Then we patch array-pos[0] with the char we wanted to find (0x02):
array[0] = 0x02  >- patched
array[1] = 0x00
array[2] = 0x01
array[3] = 0x03


Next byte could be a 0x02 again.
We would find it on position 0. We would shuffle all bytes from
position 0 till position 0 up by one (that is, im this case
the loop terminates immediately, as the condition is flagged
before the body of the loop could be executed) and we patch
position 0 with the byte we wanted to find (the same byte).
If you implement this algorithm this is a point where a 
little if-clause could help saving CPU-time.

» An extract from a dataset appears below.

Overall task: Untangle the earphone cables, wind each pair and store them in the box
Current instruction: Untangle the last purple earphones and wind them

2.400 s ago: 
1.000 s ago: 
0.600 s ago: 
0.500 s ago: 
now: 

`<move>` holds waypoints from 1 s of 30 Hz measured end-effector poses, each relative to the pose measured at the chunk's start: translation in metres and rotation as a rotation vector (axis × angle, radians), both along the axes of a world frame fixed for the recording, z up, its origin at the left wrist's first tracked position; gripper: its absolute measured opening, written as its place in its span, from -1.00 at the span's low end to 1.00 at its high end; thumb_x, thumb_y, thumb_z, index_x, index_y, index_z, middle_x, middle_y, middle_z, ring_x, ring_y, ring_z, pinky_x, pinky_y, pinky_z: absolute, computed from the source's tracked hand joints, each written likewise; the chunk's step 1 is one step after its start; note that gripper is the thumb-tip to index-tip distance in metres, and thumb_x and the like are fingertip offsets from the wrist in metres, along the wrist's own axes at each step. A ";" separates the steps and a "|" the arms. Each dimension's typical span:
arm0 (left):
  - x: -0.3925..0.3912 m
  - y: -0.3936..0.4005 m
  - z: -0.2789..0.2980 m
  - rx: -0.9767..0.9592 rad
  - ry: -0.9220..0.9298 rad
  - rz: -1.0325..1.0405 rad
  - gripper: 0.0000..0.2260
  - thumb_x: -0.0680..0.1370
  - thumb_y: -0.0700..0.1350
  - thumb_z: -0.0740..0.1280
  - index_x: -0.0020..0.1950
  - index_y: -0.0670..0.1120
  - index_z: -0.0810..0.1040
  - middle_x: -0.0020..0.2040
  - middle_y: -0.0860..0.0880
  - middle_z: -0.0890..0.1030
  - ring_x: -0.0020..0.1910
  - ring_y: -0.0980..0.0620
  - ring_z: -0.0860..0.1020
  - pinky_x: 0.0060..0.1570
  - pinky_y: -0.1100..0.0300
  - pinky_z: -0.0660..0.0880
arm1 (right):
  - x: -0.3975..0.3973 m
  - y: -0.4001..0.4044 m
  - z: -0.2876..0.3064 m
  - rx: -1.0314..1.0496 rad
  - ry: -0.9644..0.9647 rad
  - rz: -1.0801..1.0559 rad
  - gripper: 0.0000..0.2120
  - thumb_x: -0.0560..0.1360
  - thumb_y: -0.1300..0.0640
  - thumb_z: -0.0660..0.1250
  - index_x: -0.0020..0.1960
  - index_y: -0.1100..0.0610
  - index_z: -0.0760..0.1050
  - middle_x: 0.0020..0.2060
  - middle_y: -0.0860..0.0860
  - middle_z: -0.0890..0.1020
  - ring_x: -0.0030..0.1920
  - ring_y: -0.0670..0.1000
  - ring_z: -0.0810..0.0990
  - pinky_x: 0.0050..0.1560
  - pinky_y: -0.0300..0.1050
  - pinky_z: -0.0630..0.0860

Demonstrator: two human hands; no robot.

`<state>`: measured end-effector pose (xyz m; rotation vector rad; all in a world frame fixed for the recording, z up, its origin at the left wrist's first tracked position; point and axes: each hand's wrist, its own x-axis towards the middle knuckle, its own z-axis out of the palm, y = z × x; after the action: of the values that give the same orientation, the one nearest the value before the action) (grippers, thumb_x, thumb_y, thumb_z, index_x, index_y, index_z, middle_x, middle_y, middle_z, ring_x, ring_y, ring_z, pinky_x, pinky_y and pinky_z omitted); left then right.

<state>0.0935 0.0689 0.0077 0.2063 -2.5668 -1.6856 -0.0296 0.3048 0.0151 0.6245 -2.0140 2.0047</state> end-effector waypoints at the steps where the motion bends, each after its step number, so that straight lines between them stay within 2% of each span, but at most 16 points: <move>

Next byte could be a 0x03.
We would find it on position 3. All bytes are shuffled one 
position up from 3 till 0:
array[0] = 0x02  >- keeps it's value
array[1] = 0x02  >- gets overwritten
array[2] = 0x00  >- gets overwritten
array[3] = 0x01  >- gets overwritten

Array-Pos 0 is patched with the byte we wanted to find (0x03):
array[0] = 0x03  >- patched
array[1] = 0x02
array[2] = 0x00
array[3] = 0x01


Next byte could be a 0x02 again.
We would find it on position 1. All bytes are shuffled one 
position up from 1 till 0:
array[0] = 0x03  >- keeps it's value
array[1] = 0x03  >- gets overwritten
array[2] = 0x00  
array[3] = 0x01  

Array-Pos 0 is patched with the byte we wanted to find (0x02):
array[0] = 0x02  >- patched
array[1] = 0x03
array[2] = 0x00
array[3] = 0x01

etc.
This algorithm guarantees that the most recently appeared bytes
are in the first places of the array. With this we have our 
second statistic acualized. Note that there is a lot of counting
and memory reading going on here. This could easily lead to a
new horror-scenario here. An intelligent MemCpy, taking the 
adjacent bytes of the array into account, so copying first in
longs, then in bytes would be appropiate here.


- compare it with the 'best' codes of our tree
  if the second statistic has no more 'best' bytes
  with the tree 'best' bytes in common, then alarm and adapt.
Now, that's easy again, after having our statistic actualized
so eloquently. We just compare the first, say, each of the 10 entries of
our second statistic with the best 10 tree-entries. If there is no
more hit, we rebuild the tree anew and reset the tree-statistic.

If we calculate what amount of bytes we read/write:
3.845.120 times x adding one to a frequencyarray =     3.845.120 +

3.845.120 times x searching in the 
shufflearray  = (3.845.120 * 32). 32 because 
the most recent bytes WILL be in the front of
the array and therefore be found faster.         =   123.043.840 +

3.845.120 times x shuffling the array 
shufflearray  = (3.845.120 * 32*31).             = 3.814.359.040 +

3.845.120 times x patching the first entry       =     3.845.120 +

3.845.120 times x executing a 10*10 loop
looking for one topmost byte in the 
other topmost array (statistically leaving the
loop after the half, only 50 steps instead of
100).                                            =   192.256.000 +

(plus the resorting of the arrays and the
rebuilding of the tree. For the sake of the
demonstration this is not calculated here)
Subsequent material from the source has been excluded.